26- cauchemars (table du petit déjeuner / regret des mots de départ / je suis hanté par les mensonges que j'ai aimés, les actions que j'ai détestées)

Le corps de TK reposait en haut de la pile de cadavres devant le stade, arqué en arrière, la tête vers le bas, la bouche ouverte et ses beaux yeux verts le fixant. Carlos tomba à genoux en hurlant, il aurait pu le sauver s'il avait prêté attention aux prisonniers autour de lui quand il allait chercher les listes, il aurait pu. Il se mit à pleurer, oubliant tout ce qui l'entourait jusqu'à ce qu'il sente le canon d'un fusil contre sa nuque. Il ne réagit pas, ne chercha pas à sauver sa vie, sans TK, elle ne valait plus la peine d'être vécue. Le coup de feu partit.

Carlos bondit, réveillé en sursaut par son cauchemar. Il n'avait pas réalisé s'être endormi alors qu'il parcourait les listes des yeux. Encore tremblant des images créées par son esprit, il regarda autour de lui, mais il était seul. Tant mieux, ça aurait été bête de mourir ainsi, pour avoir succombé à la fatigue.

Il regarda les listes et repéra un détail qu'il n'avait pas vu avant, les enfants étaient répartis par âges. En plus de chercher ses trois noms, il se mit à regarder les âges des enfants à la recherche d'un qui ait le même que Jonah.
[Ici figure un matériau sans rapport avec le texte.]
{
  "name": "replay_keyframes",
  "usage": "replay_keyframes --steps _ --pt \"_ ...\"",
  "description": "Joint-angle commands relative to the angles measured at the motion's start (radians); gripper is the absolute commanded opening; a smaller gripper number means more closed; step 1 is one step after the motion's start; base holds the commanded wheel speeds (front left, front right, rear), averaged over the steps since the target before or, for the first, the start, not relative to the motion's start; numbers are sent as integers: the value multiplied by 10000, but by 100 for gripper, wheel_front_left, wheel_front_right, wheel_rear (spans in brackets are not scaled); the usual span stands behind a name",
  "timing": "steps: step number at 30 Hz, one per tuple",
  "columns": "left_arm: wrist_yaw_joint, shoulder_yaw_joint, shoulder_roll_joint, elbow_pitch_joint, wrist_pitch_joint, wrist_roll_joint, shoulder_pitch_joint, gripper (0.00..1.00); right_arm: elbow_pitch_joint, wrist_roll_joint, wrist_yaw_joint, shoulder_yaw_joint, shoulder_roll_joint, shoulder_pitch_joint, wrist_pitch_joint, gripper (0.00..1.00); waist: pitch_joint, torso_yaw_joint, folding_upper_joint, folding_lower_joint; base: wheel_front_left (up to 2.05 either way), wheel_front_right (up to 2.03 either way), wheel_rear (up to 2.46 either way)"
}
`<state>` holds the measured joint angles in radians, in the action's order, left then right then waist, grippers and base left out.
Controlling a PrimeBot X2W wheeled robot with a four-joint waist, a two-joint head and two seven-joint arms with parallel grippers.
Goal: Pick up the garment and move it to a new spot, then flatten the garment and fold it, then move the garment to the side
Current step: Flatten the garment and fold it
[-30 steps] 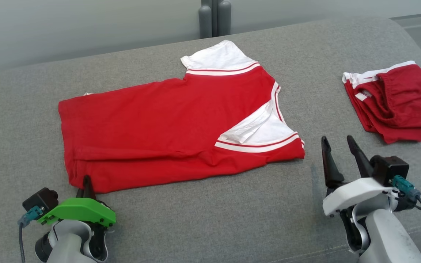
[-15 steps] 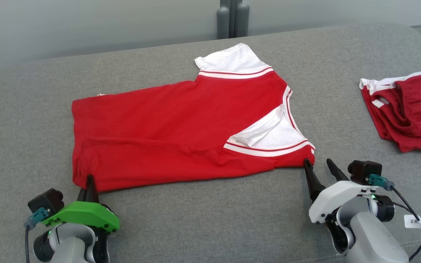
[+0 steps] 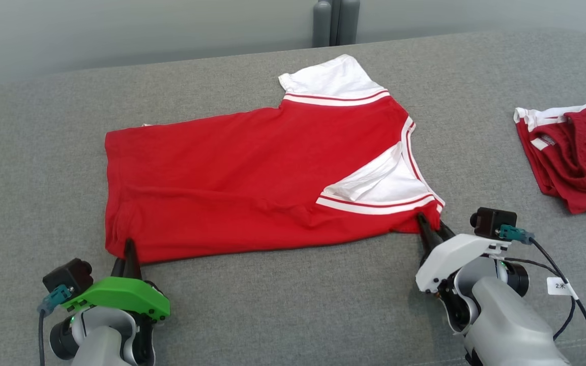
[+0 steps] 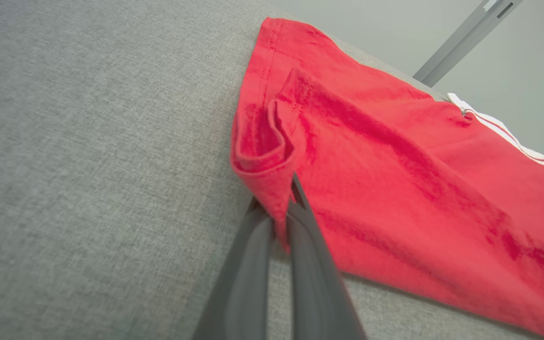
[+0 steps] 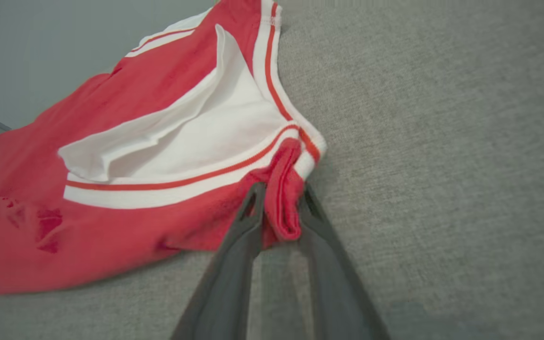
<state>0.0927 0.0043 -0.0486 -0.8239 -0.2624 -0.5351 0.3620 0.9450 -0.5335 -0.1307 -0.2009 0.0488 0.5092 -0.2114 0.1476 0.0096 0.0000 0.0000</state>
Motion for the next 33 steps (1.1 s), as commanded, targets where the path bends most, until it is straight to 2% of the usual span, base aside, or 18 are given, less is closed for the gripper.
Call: replay_keyframes --steps 1,6,10,15,20,27,33 --pt "-15 25 -45 30 -26 -37 107 0 67 -79 0 -27 38 106 -84 0 -4 -10 0 0 0 0 0" --pt "61 -4 -41 255 -26 -116 -15 0 237 -62 0 32 43 405 -378 0 -59 -54 0 0 0 0 0" --pt "194 -168 -41 581 -27 -422 -324 0 -106 51 1 209 385 285 -485 0 -150 -42 0 0 0 0 0" --pt "290 -624 -51 1133 -27 -1115 -959 0 -951 75 9 460 917 -471 -508 0 -325 30 0 0 0 0 0" --pt "324 -1162 -63 1650 -27 -1642 -1911 0 -1902 63 9 863 1177 -1706 -418 0 -476 131 0 0 0 0 0" --pt "0 -1637 -62 2023 -27 -2115 -2956 0 -3038 282 9 1806 762 -3466 -202 0 -720 249 0 0 0 0 0" --pt "-346 -1820 -59 2192 -27 -2402 -3291 0 -3508 610 9 2232 306 -4235 22 0 -957 205 0 0 0 0 0"
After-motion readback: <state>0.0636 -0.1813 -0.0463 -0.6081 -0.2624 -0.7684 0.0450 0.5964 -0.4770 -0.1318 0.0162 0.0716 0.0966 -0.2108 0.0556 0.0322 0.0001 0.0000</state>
Carlos dut s'y reprendre à plusieurs fois, il n'arrivait pas à rester concentré, ses pensées dérivaient sans cesse sur TK et le cauchemar qu'il avait fait. Il fut incapable de dire combien de temps il lui avait fallu avant de repérer un des enfant du bon âge.

Ne voyant pas quoi faire d'autre, il remit les documents dans son dos et quitta l'appartement qui l'avait abrité à la recherche d'un plan. Le jour s'était levé sur une vision apocalyptique, le bitume était jonché de corps, les caniveaux débordaient de sang et de nombreux immeubles étaient en feu. Il se mit à longer les murs, il regardait partout autour de lui à la recherche du moindre mouvement ou du moindre bruit. A présent qu'il faisait jour, il se sentait beaucoup plus exposé que sous le couvert de la nuit.

Heureusement, les combats s'étaient éloignés de cette zone et il trouva un trio de plans avec différentes échelles sans être mis en danger. Il eut du mal à trouver l'école qu'il cherchait, mais finit par la repérer. Elle était loin, mais il n'avait pas de meilleur plan alors il se mit en route.

La journée était bien avancée quand il arriva à proximité de l'école. Il avait dû éviter quelques zones de combats, et s'en sortait bien jusqu'à présent, mais il ne pouvait pas échapper à celle qui était devant l'école. Des soldats américains affrontaient les terroristes qui utilisaient pour certains les enfants comme boucliers. Il se cacha derrière un mur et attendit que la situation évolue.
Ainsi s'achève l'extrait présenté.